• To do:
Transcribe the data below verbatim from the line with "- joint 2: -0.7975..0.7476" to the line with "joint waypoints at". Include both of those lines.

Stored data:
* * *
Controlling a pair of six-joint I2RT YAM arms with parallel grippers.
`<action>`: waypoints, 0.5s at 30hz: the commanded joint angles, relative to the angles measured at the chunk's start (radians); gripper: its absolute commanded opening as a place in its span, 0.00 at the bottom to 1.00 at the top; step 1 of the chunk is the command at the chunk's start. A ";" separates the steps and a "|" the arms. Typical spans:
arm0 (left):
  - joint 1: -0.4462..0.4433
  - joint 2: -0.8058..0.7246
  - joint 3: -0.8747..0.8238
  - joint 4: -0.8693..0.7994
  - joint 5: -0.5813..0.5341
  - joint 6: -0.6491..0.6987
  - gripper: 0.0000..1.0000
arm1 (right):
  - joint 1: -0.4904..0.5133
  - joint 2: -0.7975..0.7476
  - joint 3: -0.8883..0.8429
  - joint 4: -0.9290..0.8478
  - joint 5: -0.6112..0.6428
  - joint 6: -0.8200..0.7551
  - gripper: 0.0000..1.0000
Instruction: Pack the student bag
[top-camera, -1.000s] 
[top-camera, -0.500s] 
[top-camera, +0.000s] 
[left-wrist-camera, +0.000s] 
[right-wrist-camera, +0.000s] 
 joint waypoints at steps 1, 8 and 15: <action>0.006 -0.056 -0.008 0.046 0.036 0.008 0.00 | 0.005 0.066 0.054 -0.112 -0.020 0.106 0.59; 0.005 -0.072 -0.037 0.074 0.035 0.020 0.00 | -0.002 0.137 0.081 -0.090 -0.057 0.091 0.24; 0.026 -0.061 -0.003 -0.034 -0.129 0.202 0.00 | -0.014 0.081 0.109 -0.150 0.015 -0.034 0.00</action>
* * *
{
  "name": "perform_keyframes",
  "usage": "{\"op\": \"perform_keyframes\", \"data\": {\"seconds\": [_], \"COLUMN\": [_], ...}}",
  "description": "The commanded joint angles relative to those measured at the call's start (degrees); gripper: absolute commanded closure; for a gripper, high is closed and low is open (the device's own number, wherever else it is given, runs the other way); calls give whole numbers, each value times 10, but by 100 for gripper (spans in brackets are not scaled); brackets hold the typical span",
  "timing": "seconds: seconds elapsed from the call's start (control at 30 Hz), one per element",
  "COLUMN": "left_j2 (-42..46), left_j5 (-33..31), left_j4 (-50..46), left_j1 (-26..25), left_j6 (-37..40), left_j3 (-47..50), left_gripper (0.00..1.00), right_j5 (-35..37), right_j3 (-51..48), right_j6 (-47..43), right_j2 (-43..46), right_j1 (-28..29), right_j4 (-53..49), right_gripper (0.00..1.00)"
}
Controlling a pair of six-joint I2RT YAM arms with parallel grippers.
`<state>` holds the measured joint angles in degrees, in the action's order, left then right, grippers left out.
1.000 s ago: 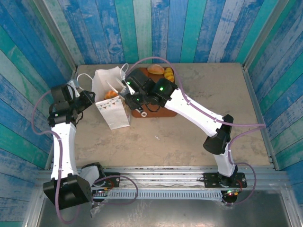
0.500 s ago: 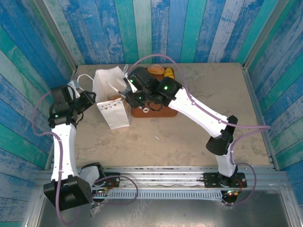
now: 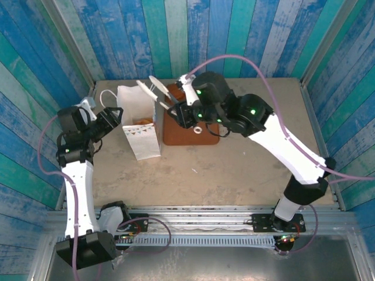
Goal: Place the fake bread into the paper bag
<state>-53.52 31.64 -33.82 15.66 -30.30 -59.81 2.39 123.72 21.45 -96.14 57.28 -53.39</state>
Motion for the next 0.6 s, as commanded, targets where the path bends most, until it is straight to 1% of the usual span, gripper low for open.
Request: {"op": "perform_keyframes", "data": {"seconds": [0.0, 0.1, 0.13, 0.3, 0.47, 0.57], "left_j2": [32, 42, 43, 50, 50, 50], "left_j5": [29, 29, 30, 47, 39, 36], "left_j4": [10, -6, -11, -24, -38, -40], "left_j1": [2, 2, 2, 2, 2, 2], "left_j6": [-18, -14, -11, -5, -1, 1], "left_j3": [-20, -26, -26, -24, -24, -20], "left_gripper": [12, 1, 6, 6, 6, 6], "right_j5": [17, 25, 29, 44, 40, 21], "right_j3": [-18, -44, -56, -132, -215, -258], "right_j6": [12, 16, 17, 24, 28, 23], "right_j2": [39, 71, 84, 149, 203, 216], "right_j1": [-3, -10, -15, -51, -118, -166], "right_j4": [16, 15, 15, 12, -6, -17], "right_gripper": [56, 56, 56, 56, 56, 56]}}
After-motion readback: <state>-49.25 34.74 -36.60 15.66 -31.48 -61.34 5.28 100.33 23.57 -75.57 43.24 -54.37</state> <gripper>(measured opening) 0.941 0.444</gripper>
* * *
• Reply to the task:
  - joint 2: -0.7975..0.7476
  - joint 3: -0.8883..0.8429
  - joint 4: -0.9290..0.8478
  - joint 5: -0.6112..0.6428
  - joint 6: -0.8200..0.7551
  - gripper: 0.0000..1.0000
Instruction: Pack the student bag
[top-camera, -1.000s] 
[top-camera, -0.500s] 
[top-camera, +0.000s] 
[left-wrist-camera, +0.000s] 
[right-wrist-camera, +0.000s] 
 joint waypoints at steps 1, 8 and 15: <action>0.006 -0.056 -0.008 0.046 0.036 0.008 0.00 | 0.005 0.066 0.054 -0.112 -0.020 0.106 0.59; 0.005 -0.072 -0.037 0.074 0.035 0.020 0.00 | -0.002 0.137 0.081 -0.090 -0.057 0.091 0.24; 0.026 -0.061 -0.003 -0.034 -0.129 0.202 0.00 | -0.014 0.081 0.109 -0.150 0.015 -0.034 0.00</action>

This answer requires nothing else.